March 5–December 11, 2020
Via Modane, 16
10141 Turin
Italy
curated by Valerio Del Baglivo
Mohamed Abdelkarim, Melanie Bonajo, Pauline Curnier Jardin, El Palomar, Quinsy Gario, Goda Palekaitė, Francesco Ventrella, Arnisa Zeqo
Fondazione Sandretto Re Rebaudengo hosts The Institute of Things to Come 2020, an itinerant art programme aimed at investigating forms of imaginative speculation as cultural strategies and methodologies for critical positions. Founded in 2017 by curator Valerio Del Baglivo, each year The Institute focuses on a different theme, inviting artists to present works that interact with other disciplines.

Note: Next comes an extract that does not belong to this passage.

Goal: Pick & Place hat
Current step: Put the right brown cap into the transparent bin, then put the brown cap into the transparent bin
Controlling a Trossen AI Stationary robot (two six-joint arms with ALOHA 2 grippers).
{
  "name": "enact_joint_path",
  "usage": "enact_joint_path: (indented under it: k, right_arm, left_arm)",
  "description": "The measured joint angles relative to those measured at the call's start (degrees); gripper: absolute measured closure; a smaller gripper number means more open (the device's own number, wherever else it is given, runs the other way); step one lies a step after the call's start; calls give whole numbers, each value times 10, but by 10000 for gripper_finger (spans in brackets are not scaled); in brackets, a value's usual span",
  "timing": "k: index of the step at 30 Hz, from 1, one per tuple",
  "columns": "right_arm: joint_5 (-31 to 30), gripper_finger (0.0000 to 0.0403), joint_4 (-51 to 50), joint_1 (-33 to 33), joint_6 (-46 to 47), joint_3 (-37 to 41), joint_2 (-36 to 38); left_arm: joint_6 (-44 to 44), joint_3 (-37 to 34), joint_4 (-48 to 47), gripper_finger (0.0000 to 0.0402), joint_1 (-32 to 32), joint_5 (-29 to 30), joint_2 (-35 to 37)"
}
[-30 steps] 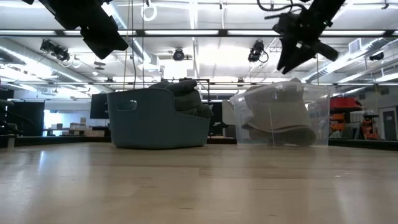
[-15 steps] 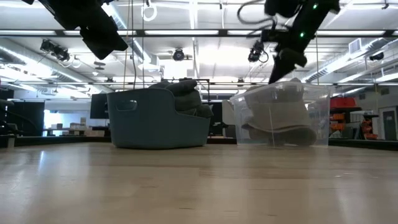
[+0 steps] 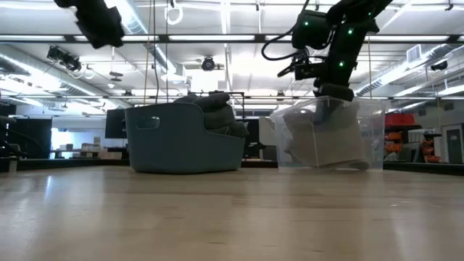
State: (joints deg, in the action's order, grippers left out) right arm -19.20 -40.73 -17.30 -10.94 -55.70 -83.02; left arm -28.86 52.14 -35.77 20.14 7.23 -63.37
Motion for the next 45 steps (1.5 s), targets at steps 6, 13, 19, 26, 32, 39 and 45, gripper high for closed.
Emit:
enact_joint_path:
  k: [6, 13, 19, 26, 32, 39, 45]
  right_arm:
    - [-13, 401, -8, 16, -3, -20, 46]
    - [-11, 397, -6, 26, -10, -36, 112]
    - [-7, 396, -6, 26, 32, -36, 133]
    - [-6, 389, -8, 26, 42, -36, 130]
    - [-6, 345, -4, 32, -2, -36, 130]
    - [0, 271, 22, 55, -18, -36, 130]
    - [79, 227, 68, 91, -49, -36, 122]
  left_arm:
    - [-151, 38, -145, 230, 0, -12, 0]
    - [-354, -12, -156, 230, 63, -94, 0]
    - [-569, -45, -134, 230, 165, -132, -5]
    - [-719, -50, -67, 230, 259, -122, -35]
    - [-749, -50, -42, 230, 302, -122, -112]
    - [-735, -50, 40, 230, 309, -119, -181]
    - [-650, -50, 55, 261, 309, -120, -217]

Titled The Convention of Restorative Anatomy and Prosopopeia, The Institute of Things to Come 2020 programme discusses the category of alterity in opposition to recent years globally-expanded populist politics and their discourses and positions of identity monoculture and distinction. In 2020, The Institute will be transformed into a laboratory for experimental anatomy, where modes of bodily regeneration, metabolic transformation, personification, and physical/mental prosopopeia occur to question whether it is possible to contrast politics of sovereignty, belongings, heteronormativity, and identitarianism. The invited artists engage with forms of embodiment that play between authenticity and imagination, to question the above mentioned political issues exploring with bio-political fiction, gender materiality and counter forms of biographism.

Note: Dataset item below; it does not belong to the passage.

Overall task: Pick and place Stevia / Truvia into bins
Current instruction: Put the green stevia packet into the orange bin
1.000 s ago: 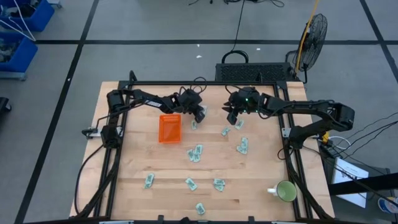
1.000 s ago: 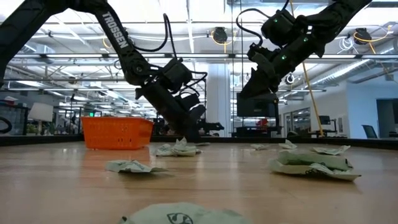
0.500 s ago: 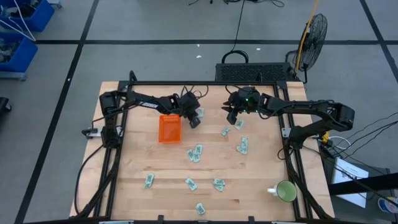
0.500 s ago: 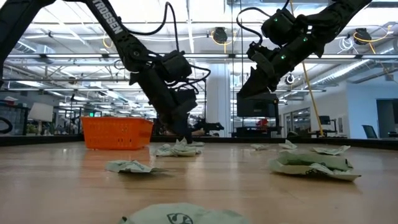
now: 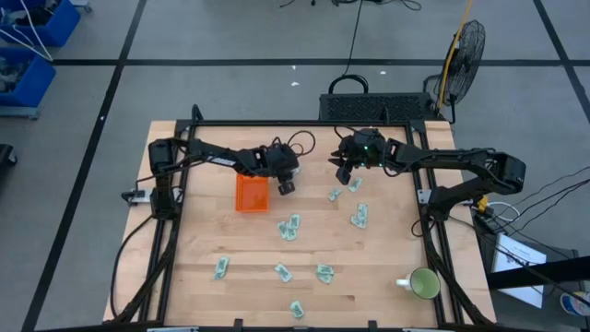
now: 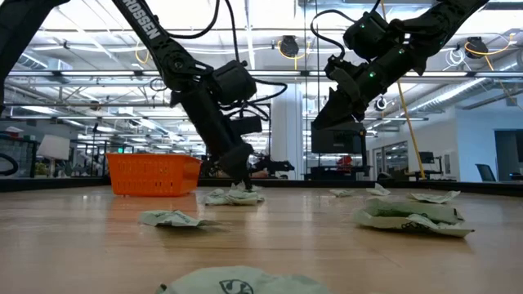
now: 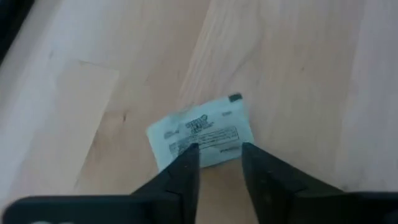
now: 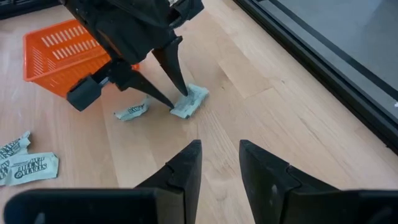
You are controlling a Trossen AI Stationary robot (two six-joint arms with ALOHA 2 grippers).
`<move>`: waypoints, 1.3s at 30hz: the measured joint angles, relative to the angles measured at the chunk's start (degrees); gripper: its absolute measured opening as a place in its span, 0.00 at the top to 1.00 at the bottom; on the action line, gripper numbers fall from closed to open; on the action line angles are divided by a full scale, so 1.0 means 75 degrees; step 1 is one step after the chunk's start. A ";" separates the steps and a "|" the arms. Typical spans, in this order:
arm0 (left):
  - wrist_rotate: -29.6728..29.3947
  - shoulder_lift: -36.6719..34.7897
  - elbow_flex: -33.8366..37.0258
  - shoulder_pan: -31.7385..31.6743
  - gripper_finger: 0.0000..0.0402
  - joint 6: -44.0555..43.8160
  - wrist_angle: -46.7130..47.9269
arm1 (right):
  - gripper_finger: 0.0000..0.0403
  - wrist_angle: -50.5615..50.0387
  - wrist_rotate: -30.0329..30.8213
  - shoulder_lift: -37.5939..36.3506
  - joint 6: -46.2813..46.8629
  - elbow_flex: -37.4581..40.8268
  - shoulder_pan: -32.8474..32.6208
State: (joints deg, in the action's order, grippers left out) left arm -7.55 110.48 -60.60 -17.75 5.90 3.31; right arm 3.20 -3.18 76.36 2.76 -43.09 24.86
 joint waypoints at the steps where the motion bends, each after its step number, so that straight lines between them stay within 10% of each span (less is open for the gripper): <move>1: 0.0000 0.0000 0.0000 0.0008 0.65 0.0002 0.0033 | 0.75 0.0000 0.0000 0.0000 0.0000 0.0000 0.0000; 11: 0.0305 0.0233 -0.0017 -0.0066 0.57 0.0102 -0.0349 | 0.75 0.0001 0.0006 0.0000 0.0003 0.0002 0.0000; 21: 0.0529 0.0262 -0.0020 -0.0149 0.95 -0.0038 -0.0259 | 0.75 0.0059 0.0009 0.0000 0.0000 0.0003 0.0000; 26: 0.0540 0.0168 -0.0002 -0.0152 0.99 -0.0046 -0.0241 | 0.75 0.0061 0.0009 0.0000 0.0000 0.0003 0.0000; 39: -0.0451 -0.2379 0.0009 0.0112 0.99 -0.0027 0.1921 | 0.75 0.0061 0.0012 0.0000 0.0000 0.0003 0.0000</move>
State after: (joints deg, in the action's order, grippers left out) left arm -10.93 92.63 -60.53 -16.91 5.70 17.72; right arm 3.66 -3.09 76.36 2.76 -43.07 24.86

The 2020 program combines exhibitions, public programs and an associates programme supporting new productions for emerging practitioners. It starts with The First Conference On Transcorporality & Prosopopeia—a two days program addressing the use of the rhetorical figure of prosopopeia (i.e. a way of speaking as another person or object) in order to foster processes of dis-identity—with Quinsy Gario, Francesco Ventrella and Arnisa Zeqo. Along the year our Associates Programme titled Biographic Disobedience with artists Goda Palekaitė, El Palomar and Mohamed Abdelkarim, focuses on the life of marginalized historical figures, whose existences resisted and questioned cultural clichés and political impositions. At the end of the year-long program each artist will present a newly produced performance at Kunsthal Gent. In April, artist Melanie Bonajo will present Night Soil – Fake Paradise an installation examining the use of Ayahuasca and “alternate states of consciousness” as moments in which we redefine socially accepted categories of body-politics and gender normativity. In June, artist Pauline Curnier Jardin will exhibit The Resurrection Puddle, an installation, performance and film that pays homage to Michel Foucault and Gunther von Hagens by celebrating metamorphosis, regeneration and hermaphroditism.

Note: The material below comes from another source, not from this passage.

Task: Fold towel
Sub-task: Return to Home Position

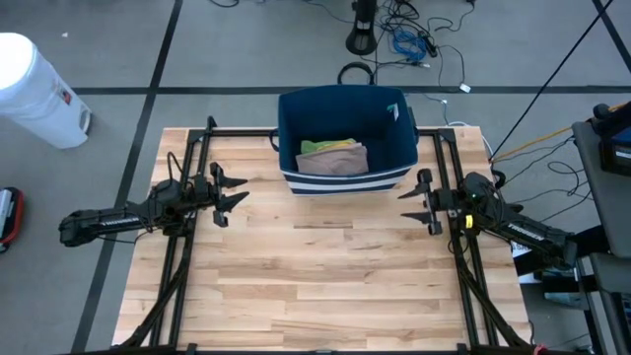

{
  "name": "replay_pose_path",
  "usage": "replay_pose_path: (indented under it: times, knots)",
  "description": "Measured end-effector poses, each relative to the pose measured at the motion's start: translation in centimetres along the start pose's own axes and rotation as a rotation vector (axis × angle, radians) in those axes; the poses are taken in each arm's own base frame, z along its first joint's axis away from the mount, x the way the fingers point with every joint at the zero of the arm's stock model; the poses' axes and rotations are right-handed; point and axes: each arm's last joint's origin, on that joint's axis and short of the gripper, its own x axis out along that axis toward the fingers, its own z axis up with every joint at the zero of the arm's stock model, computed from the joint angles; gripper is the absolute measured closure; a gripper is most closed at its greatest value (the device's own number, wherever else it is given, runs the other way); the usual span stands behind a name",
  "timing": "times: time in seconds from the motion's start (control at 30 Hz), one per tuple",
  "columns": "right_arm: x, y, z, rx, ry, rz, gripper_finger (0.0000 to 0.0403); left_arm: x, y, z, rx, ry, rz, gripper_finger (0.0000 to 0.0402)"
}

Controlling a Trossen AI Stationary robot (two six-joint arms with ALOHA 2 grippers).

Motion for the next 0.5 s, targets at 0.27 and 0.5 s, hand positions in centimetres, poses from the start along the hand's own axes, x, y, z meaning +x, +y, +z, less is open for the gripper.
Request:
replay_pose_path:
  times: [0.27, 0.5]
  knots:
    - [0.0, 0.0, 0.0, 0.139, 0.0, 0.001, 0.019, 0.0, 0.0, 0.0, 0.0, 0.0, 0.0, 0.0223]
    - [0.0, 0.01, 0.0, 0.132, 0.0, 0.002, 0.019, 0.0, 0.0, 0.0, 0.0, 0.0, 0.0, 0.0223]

Finally, Guerrilla against the Unceasing Hostilities of the Living, curated by Michele Bertolino, collects a series of interviews to reconsider the role of zombies as symbolic equivalents of otherness in post-human and post-capitalist critique, anti-social queer theories and post-porn productions—with Sarah Juliet Lauro, Lee Edelman, Lorenzo Bernini and Shaka McGlotten.
In times of new forms of identitarianism, The Convention of Restorative Anatomy and Prosopopeia brings together artists and practitioners to re-evoke the presence of absent historical bodies and build a genealogy of corporeal subjectivities that readdress the notion of “normality” and “alterity.”